Prior to Mr. Hicks’ trial, the judge refused to grant funds for a defense psychiatric expert (despite months of repeated requests and no dispute that psychiatric issues were a critical issue in the case) until the eve of trial, and therefore obtained an expert, rendered virtually useless to the defense. At trial the expert retained did, however, opine that Mr. Hicks showed signs of organic brain damage and required further assessment by a qualified neurologist to confirm the diagnosis. Thereafter, the judge refused the defense’s immediate request for time to complete the ongoing evaluation and to conduct a follow-up neurological evaluation.
The prosecution dismantled the defense relying upon the testimony of their own expert who falsely claimed that a “board certified” neurologist had conducted the appropriate neurological evaluation and concluded with certainty that Mr. Hicks was not brain damaged. That testimony was false in that no such evaluation had been done; no neurologist (board certified or otherwise) had assessed Mr. Hicks; and, Mr. Hicks is in fact brain damaged as proven in unchallenged, unrebutted post-trial testimony.

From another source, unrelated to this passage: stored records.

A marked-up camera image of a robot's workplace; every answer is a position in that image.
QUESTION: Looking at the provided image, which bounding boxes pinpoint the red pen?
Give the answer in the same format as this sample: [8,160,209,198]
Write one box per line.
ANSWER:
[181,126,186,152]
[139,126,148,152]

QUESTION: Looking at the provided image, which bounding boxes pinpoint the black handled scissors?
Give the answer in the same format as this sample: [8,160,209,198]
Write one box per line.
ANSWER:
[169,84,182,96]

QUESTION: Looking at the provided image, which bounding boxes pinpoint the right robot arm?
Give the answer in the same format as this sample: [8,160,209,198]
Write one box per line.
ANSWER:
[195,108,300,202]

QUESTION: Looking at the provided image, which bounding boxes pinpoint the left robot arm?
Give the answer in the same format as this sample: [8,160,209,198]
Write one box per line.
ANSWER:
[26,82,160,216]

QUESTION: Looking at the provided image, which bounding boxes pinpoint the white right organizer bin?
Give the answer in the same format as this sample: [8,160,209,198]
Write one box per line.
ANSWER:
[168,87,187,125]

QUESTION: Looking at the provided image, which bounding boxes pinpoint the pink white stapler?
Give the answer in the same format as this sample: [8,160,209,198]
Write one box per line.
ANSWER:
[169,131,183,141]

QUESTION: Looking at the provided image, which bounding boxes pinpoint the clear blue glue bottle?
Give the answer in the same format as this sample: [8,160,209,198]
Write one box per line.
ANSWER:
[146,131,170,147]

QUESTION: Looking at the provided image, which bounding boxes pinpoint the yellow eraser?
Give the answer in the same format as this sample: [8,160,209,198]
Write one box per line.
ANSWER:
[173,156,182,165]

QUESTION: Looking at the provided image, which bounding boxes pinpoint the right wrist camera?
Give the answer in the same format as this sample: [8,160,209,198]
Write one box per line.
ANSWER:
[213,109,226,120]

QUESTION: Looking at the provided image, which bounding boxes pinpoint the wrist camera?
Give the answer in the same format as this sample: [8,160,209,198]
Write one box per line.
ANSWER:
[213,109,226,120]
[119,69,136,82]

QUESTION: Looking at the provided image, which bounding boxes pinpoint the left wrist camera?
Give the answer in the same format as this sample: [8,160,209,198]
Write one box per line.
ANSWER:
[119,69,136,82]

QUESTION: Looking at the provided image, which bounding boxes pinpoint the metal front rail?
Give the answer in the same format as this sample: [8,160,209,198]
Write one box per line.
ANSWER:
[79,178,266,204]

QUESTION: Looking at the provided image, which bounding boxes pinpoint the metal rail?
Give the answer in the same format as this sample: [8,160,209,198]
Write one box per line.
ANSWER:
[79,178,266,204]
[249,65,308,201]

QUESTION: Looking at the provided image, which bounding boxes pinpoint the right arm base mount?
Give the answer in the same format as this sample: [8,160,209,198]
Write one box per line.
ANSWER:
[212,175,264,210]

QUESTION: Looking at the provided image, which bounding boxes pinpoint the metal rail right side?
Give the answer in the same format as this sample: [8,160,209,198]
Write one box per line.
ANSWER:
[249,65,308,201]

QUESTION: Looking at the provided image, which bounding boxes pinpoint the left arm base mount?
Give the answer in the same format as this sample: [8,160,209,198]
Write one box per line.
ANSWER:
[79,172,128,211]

In short, the jury sentenced Mr. Hicks to death with the false belief that his violent conduct was the product of an “anti-social” personality, rather than the accurate understanding that it resulted from organic brain damage that was medically provable and morally exonerating in terms of Mr. Hicks’ personal responsibility for his condition and its impact on his conduct.
The United Nations Commission for Human Rights has repeatedly passed resolutions calling for an end to the use of the death penalty against anyone with any form of mental disorder. Amnesty International opposes the death penalty unconditionally. While 112 countries are abolitionist in law or practice, the USA has put 878 prisoners to death since resuming executions in 1977, including 58 this year.